> **Required work**
No image is to be carried over; reproduce the rest of the listing word for word.

═════ Information supplied ═════

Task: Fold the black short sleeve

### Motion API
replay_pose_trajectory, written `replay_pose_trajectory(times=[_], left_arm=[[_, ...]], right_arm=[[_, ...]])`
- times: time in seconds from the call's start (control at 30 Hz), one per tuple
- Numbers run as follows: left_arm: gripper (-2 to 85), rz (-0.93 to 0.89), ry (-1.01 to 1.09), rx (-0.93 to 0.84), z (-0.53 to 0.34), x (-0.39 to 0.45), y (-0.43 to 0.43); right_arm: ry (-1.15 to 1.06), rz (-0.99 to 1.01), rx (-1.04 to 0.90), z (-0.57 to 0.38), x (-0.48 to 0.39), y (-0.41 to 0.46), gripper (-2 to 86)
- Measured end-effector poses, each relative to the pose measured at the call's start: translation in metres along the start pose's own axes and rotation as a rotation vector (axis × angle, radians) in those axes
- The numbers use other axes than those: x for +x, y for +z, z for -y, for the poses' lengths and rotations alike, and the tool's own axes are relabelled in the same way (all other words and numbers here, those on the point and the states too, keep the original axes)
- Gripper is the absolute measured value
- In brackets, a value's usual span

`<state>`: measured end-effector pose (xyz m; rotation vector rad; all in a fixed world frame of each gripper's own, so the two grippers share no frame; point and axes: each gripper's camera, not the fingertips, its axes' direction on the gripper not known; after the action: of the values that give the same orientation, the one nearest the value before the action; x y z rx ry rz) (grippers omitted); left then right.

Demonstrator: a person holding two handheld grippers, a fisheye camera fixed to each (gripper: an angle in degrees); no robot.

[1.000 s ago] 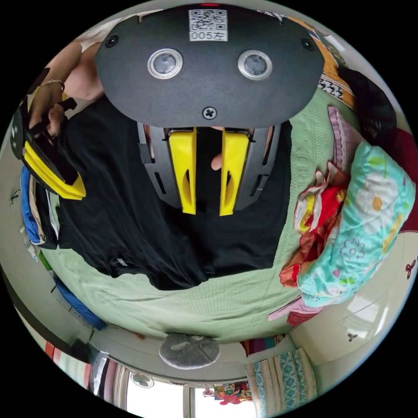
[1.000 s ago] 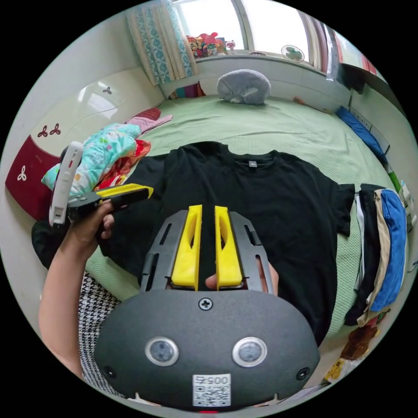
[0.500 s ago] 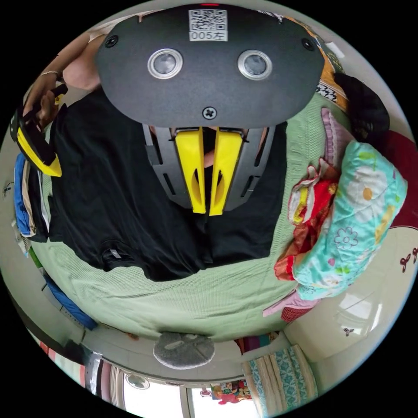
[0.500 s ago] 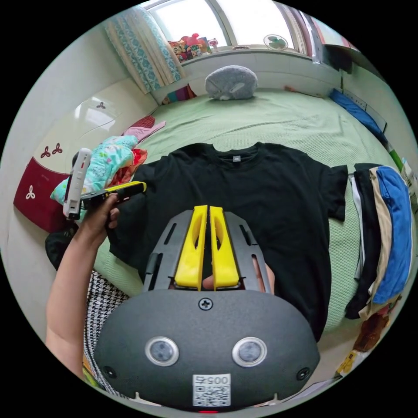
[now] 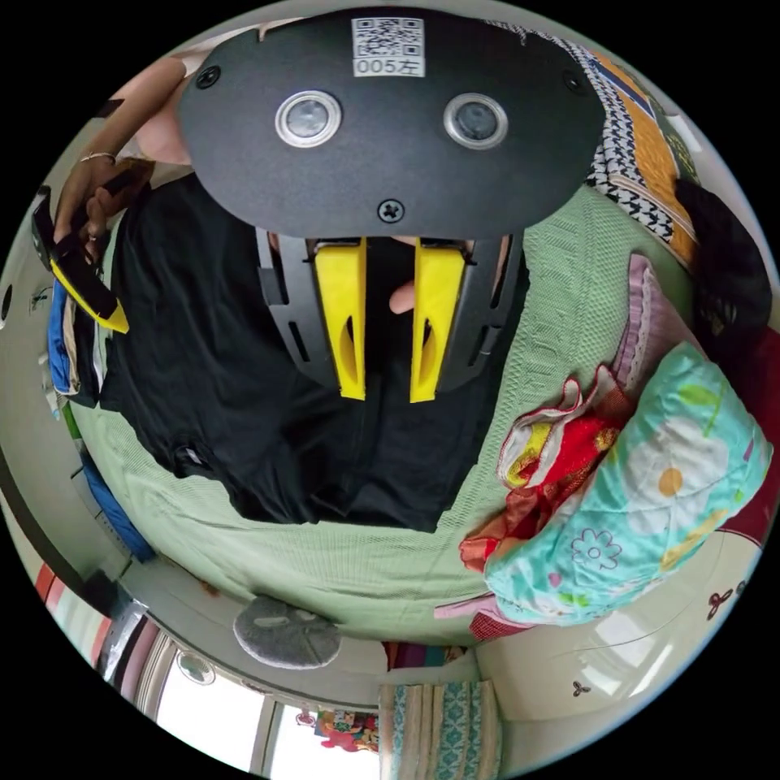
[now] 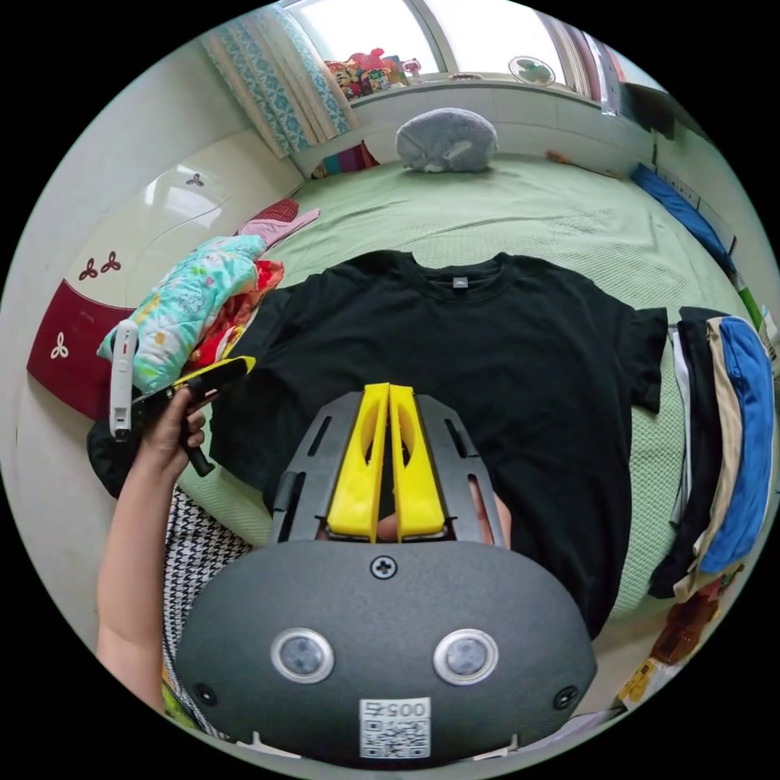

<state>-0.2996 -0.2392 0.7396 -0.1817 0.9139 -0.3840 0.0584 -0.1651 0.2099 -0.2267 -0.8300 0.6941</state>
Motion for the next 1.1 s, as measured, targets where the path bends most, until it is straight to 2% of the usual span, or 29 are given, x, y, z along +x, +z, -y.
replay_pose_trajectory(times=[0.27, 0.47, 0.6, 0.73, 0.9, 1.1], left_arm=[[14.7, 0.035, 0.145, 0.029, 0.069, 0.023, -0.006], [9.8, 0.111, 0.115, 0.023, 0.086, 0.017, 0.017], [10.2, 0.035, 0.121, 0.012, 0.106, 0.029, 0.041], [11.1, 0.141, 0.172, -0.003, 0.131, 0.054, 0.06], [11.3, 0.155, 0.228, -0.081, 0.146, 0.073, 0.092], [4.8, 0.272, 0.209, -0.058, 0.134, 0.072, 0.101]], right_arm=[[-0.035, 0.048, -0.024, 0.008, 0.0, 0.005, -1.0], [-0.033, 0.063, -0.016, 0.021, 0.008, 0.004, -1.0], [-0.009, 0.111, -0.031, 0.023, 0.019, 0.004, -1.0], [0.005, 0.104, -0.019, 0.025, 0.027, -0.001, -1.0], [0.012, 0.107, -0.026, 0.033, 0.035, 0.0, -1.0], [0.002, 0.128, -0.038, 0.037, 0.037, 0.003, -0.9]])
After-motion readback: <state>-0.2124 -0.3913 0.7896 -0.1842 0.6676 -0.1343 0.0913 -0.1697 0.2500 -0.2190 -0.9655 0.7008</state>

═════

> **Task output**
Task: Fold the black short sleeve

### Motion API
replay_pose_trajectory, written `replay_pose_trajectory(times=[_], left_arm=[[_, ...]], right_arm=[[_, ...]])`
- times: time in seconds from the call's start (control at 30 Hz), one per tuple
- Numbers run as follows: left_arm: gripper (-2 to 85), rz (-0.93 to 0.89), ry (-1.01 to 1.09), rx (-0.93 to 0.84), z (-0.53 to 0.34), x (-0.39 to 0.45), y (-0.43 to 0.43); right_arm: ry (-1.15 to 1.06), rz (-0.99 to 1.01), rx (-1.04 to 0.90), z (-0.57 to 0.38), x (-0.48 to 0.39), y (-0.41 to 0.46), gripper (-2 to 86)
- Measured end-effector poses, each relative to the pose measured at the call's start: translation in metres along the start pose's own axes and rotation as a rotation vector (axis × angle, radians) in those axes
- The numbers use other axes than those: x for +x, y for +z, z for -y, for the poses' lengths and rotations alike, and the tool's own axes are relabelled in the same way (all other words and numbers here, those on the point and the states too, keep the original axes)
- Gripper is the absolute measured value
- In brackets, a value's usual span

`<state>`: measured end-effector pose (xyz m; rotation vector rad; all in a fixed world frame of each gripper's own, so the two grippers share no frame; point and axes: each gripper's camera, not the fingertips, its axes' direction on the gripper not known; after the action: of the values that give the same orientation, the one nearest the value before the action; x y z rx ry rz) (grippers omitted); left then right.

Demonstrator: a person holding two handheld grippers, a fisheye camera fixed to each (gripper: an angle in degrees); no robot.

[1.000 s ago] 
[1.000 s ago] 
[0.500 s ago] 
[0.500 s ago] 
[now] 
[now] 

<state>-0.2996 -0.2392 0.7396 -0.1817 0.9139 -0.3840 0.0584 -0.1651 0.2099 -0.2267 -0.8300 0.6941</state>
Motion for the next 1.1 s, as measured, targets where the path bends most, until it is straight to 2% of the usual span, or 29 are given, x, y, z along +x, +z, -y.
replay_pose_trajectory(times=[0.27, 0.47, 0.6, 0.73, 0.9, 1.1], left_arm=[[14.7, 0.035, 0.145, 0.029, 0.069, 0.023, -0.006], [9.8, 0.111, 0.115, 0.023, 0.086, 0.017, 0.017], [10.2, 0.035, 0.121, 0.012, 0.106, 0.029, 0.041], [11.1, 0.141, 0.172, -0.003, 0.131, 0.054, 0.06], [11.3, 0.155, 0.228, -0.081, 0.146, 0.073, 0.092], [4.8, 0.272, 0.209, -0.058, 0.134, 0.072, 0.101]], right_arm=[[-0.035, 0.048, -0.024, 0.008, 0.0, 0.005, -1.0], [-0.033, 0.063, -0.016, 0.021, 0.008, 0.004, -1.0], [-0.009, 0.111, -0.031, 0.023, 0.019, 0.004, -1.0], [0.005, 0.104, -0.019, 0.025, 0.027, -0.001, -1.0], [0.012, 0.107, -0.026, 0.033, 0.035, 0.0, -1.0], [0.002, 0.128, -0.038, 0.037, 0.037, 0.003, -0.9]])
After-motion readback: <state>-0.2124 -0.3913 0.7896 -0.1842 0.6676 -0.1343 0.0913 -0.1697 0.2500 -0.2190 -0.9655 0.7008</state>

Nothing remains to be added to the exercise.